Отец сказал, что это коршун. Он хозяин над всеми зверями и птицами тундры. И никто — ни лиса, ни даже волк — не смеет подойти к его гнезду. Все боятся его острых когтей. Только человек не боится коршуна. Но человек никогда не тронет гнездо хищника. Потому что вокруг его жилья стаями селятся утки и гуси. Коршун охраняет их от всякого зверья. Конечно, недаром. Осенью, когда подрастут птенцы, коршун иногда будет ловить их сам. Но в большой стае такой убыток почти не заметен.
Вчера под вечер отец собрался в гости в соседний чум. Митрук это сразу смекнул и примостился на задке нарт — он любил ездить в гости.
Путь лежал вдоль ручья. Здесь как раз были владения коршуна и гусей попадалось видимо-невидимо. Они то и дело взлетали то слева, то справа от упряжки, а один прямо из-под оленьих копыт выпорхнул. Пёс Серко, который тоже увязался за своими хозяевами, решил погонять гусей. И тут, откуда ни возьмись, налетел коршун да как долбанёт собаку клювом по голове! Серко взвыл от боли.
Отец вдруг остановил упряжку и говорит Митруку:
— Вон видишь островок?
Митрук посмотрел и глазам не поверил: гуси на островке машут изо всех сил крыльями, а оторваться от земли не могут. Однажды с Митруком такая же беда приключилась. Ковырялся он палкой в проруби и не заметил, как примёрз ко льду подол малицы. Уж и наревелся же тогда Митрук — так ему было худо! А гуси? С ними-то что произошло?
«Да ведь они в капканы попали!» — вдруг понял мальчик. Но кто это сделал? Неужели отец?
Отец слез с нарт и неторопливо пошёл к островку.
«Сейчас он выпустит гусей, — подумал Митрук. — Конечно же, выпустит, и они улетят из железных клещей».
Но отец подошёл к первому гусю и свернул ему шею. И второму тоже, и третьему…
«Значит, капканы поставил отец!» Митрук больше ничего не видел, слёзы застилали ему глаза, а в горле будто застряла кость.
Митрук спрыгнул на землю и через несколько шагов наткнулся на гнездо. В гнезде лежал взведённый капкан.
«Надо спустить взвод, — подумал мальчик. — Иначе и сюда попадёт птица». Но как это сделать? Под рукой даже палочки никакой нет. А если быстро-быстро нажать на язычок пальцем?
Митрук дотронулся до язычка и вскрикнул от боли. Отец кинулся к нему, развёл стальные тиски.
— Зачем сунул палец?!
— Ты об-обману-ул меня-а! — рыдал Митрук.
— Я обманул? — удивился отец.
— Ты не в гости е-ехал, а гу-гусей убивать!
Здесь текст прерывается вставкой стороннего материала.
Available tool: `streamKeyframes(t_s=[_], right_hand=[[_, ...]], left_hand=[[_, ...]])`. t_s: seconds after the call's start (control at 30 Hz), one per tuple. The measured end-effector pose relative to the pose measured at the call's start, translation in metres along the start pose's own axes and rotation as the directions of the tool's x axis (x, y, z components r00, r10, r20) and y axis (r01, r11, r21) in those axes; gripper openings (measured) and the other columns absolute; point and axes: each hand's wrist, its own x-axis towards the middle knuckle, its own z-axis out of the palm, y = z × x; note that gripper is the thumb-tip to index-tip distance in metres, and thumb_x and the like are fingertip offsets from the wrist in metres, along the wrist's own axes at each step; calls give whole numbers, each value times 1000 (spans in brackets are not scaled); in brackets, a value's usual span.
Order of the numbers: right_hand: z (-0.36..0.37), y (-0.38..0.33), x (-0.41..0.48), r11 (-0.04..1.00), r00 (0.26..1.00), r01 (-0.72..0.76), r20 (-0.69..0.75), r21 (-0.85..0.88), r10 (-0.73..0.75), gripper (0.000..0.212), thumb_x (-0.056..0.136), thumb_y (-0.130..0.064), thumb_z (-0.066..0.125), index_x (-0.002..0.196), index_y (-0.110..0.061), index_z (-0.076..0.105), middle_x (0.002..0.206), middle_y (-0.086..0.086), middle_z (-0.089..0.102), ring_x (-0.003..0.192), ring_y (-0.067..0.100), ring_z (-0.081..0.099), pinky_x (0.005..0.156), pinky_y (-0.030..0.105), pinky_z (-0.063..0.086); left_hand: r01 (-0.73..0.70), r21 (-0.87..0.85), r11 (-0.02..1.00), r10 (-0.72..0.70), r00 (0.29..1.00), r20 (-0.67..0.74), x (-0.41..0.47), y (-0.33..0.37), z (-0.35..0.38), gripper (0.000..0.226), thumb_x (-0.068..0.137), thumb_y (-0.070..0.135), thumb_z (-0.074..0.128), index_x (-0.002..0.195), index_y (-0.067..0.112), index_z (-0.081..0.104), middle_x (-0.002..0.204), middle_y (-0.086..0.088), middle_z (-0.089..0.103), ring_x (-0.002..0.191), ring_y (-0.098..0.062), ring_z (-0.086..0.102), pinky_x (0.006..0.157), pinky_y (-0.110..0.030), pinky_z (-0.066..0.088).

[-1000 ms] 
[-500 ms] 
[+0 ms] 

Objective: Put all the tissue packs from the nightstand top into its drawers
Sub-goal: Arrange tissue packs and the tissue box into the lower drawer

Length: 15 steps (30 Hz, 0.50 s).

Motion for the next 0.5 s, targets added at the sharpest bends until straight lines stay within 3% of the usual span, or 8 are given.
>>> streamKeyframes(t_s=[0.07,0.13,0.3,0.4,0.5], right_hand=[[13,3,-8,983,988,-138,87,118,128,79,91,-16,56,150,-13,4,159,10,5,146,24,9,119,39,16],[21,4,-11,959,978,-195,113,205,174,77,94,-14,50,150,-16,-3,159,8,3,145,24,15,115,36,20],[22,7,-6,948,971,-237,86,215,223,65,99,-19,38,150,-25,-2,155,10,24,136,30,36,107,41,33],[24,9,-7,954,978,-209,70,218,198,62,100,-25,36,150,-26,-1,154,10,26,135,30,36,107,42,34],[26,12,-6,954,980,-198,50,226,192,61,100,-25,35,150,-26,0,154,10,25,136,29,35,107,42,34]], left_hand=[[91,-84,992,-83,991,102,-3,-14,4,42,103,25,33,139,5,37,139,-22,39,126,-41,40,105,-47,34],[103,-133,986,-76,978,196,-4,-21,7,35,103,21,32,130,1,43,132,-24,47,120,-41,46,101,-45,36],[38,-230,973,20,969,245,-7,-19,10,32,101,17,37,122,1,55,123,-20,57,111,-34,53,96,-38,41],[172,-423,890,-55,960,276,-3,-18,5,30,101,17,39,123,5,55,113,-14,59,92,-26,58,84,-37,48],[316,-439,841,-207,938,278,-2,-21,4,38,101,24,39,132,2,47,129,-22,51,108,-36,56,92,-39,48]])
— Да ведь эти капканы не мои.
— А почему тогда не отпустил гусей?
Отец покачал головой:
— Глупыш ты. Нельзя их было отпустить. У них же лапы изранены. Они всё равно погибли бы. Зачем же им мучиться? И капканы я бы сам снял, а ты, дурачок, палец суёшь.
Отец и в самом деле собрал все капканы и забросил их в ручей, а мёртвых гусей положил на видное место.
— Пусть заберёт свою добычу, — сказал он будто про себя.